(RECORDED DATA):
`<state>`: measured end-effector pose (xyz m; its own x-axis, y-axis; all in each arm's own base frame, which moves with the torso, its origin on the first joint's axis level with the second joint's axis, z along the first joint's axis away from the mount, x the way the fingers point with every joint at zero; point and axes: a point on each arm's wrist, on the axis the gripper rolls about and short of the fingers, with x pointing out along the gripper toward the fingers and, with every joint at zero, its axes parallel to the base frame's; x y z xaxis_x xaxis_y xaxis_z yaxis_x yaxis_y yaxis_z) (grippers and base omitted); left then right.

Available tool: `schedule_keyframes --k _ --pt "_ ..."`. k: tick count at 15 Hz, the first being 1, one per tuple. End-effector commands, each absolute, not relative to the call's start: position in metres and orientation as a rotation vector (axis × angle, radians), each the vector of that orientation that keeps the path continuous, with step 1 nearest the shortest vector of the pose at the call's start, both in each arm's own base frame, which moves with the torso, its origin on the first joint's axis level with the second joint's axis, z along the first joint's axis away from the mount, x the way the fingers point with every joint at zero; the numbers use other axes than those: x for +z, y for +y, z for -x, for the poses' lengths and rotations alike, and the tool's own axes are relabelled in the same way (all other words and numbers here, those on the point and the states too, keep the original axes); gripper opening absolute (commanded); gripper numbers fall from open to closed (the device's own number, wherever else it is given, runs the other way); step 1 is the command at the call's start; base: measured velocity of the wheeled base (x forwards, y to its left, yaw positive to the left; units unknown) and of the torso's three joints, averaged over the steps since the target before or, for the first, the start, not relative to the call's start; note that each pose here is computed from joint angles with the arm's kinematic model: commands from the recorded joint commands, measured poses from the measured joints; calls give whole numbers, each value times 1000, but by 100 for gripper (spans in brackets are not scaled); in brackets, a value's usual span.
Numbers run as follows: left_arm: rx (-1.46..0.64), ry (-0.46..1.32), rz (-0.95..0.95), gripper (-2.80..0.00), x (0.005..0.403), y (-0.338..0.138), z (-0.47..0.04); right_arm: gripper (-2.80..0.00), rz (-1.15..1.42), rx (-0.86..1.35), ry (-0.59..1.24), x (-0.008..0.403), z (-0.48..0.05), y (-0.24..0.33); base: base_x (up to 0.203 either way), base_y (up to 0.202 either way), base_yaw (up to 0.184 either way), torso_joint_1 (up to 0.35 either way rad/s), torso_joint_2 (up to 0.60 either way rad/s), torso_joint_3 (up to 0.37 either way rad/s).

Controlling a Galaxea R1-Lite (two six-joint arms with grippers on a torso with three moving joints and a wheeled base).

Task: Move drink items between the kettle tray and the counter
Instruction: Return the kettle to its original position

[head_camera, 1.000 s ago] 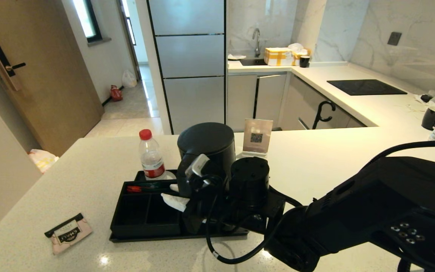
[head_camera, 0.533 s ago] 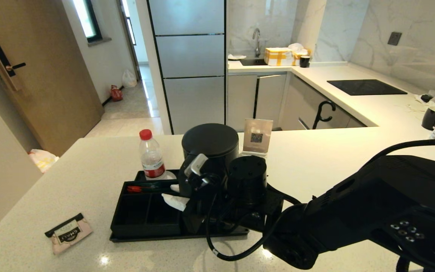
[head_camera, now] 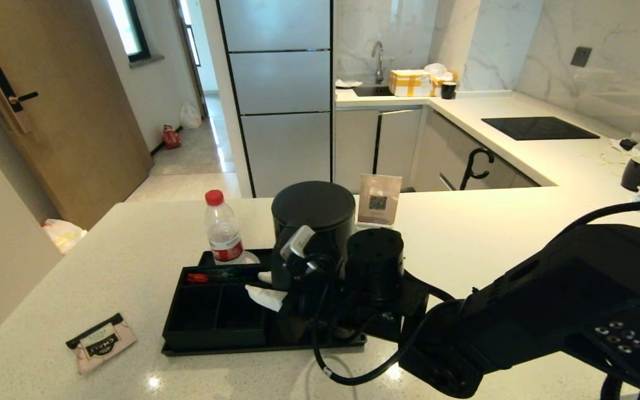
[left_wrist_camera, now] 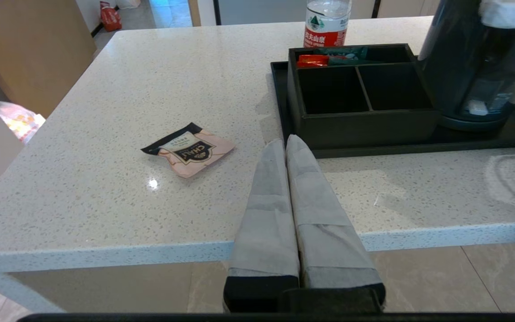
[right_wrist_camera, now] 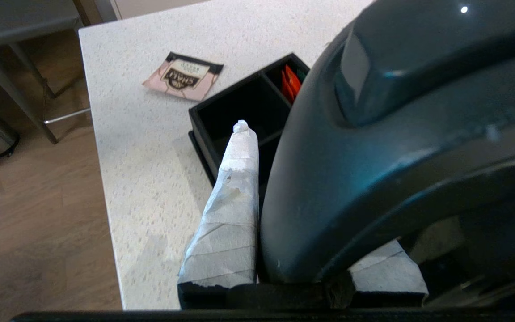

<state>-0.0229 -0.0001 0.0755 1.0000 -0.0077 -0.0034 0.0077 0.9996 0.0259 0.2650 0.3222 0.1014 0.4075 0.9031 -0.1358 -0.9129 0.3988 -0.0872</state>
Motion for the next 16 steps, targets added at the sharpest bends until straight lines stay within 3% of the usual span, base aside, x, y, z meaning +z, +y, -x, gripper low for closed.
schedule_keyframes --k 1,5,6,16 --pt "-8 1 -26 -280 75 0 23 -280 158 1154 71 104 -261 317 0 0 0 0 0 0" --pt "-8 1 -26 -280 75 0 23 -280 156 1153 64 106 -261 317 0 0 0 0 0 0" --pt "-8 1 -26 -280 75 0 23 0 154 1153 62 107 -261 317 0 0 0 0 0 0" --pt "-8 1 -26 -280 75 0 23 0 150 1151 47 105 -262 316 0 0 0 0 0 0"
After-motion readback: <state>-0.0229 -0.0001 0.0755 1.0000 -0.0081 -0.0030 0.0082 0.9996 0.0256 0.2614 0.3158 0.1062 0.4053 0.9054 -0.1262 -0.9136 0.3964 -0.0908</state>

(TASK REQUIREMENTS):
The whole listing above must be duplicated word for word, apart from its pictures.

(ANSWER BELOW):
`<state>`: measured end-effector pose (xyz m; its own x-axis, y-axis; all in each arm's own base frame, which moves with the torso, its origin on the first joint's axis level with the second joint's axis, z along the first joint's axis away from the mount, x the way the fingers point with every joint at zero; point and axes: a point on each arm's wrist, on the axis the gripper rolls about and short of the fingers, with x pointing out along the gripper toward the fingers and, with every joint at zero, its axes parallel to the base frame's; x y z xaxis_x xaxis_y xaxis_z yaxis_x yaxis_y yaxis_z) (grippers and base omitted); left then right.

Available tool: `schedule_keyframes --k _ --pt "_ ..."`. k: tick count at 15 Hz, the first being 1, one per tuple. End-effector commands, each absolute, not relative to the call's start: position in metres and orientation as a rotation vector (axis × angle, radians), each the vector of that orientation that keeps the path continuous, with step 1 nearest the shortest vector of the pose at the call's start, both in each arm's own base frame, which moves with the torso, its origin on the first joint's axis level with the second joint's axis, z along the first joint's axis away from the mount, x the way the fingers point with every joint at zero; the numbers use other axes than those: x for +z, y for +y, z for -x, for the poses' lengths and rotations alike, and the tool's own axes are relabelled in the same way (all other words and numbers here, those on the point and the states too, keep the original axes); gripper opening absolute (commanded); gripper numbers fall from open to closed (the device's own number, wherever else it is given, runs the other way); step 1 is the command at the call's start; base: measured velocity of the wheeled base (x forwards, y to its left, yaw positive to the left; units unknown) and of the torso's three joints, averaged over the steps since the target before or, for the first, the start, not relative to the call's start; note that each pose here is computed from joint angles with the arm's kinematic model: commands from the recorded joint commands, measured poses from the measured joints; calls give whole numbers, each value times 1000, but by 100 for gripper (spans in brackets are not scaled); in brackets, a value's usual span.
Numbers run as follows: left_arm: rx (-1.46..0.64), ry (-0.46..1.32), rz (-0.95..0.95), gripper (-2.80..0.00), x (0.005..0.403), y (-0.338..0.138), z (-0.47..0.04); right_arm: gripper (-2.80..0.00), rz (-1.15..1.42), rx (-0.86..1.35), ry (-0.59..1.24), x (-0.008..0.403), z (-0.48..0.05), y (-0.24..0.33); base: base_x (up to 0.203 either way), base_y (up to 0.202 either way), base_yaw (up to 0.184 either way), torso_joint_1 (up to 0.35 either way rad/s), torso_joint_2 (up to 0.60 either way rad/s), torso_joint_3 (up to 0.37 either way rad/s).

Controlling a Galaxea R1-Lite (two six-joint arms with grippers on a torso with three moving joints and a wheeled base).

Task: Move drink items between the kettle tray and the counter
Instruction: Return the kettle to its original position

[head_camera, 1.000 s ago] 
[head_camera, 0.533 s ago] 
[head_camera, now] 
[left_wrist_camera, now] 
[right_wrist_camera, now] 

<state>-0.0229 -0.0001 0.0755 1.0000 -0.0077 -0.0034 0.0077 0.9996 0.0259 0.2650 0.3222 0.1014 0.4075 0.9031 -0.1358 -0.9129 0.3988 -0.0872</state>
Motion for the next 16 steps, targets added at the sharpest bends until straight lines stay within 3% of the usual span, base aside, x, y, z meaning +z, +y, -x, gripper low for closed.
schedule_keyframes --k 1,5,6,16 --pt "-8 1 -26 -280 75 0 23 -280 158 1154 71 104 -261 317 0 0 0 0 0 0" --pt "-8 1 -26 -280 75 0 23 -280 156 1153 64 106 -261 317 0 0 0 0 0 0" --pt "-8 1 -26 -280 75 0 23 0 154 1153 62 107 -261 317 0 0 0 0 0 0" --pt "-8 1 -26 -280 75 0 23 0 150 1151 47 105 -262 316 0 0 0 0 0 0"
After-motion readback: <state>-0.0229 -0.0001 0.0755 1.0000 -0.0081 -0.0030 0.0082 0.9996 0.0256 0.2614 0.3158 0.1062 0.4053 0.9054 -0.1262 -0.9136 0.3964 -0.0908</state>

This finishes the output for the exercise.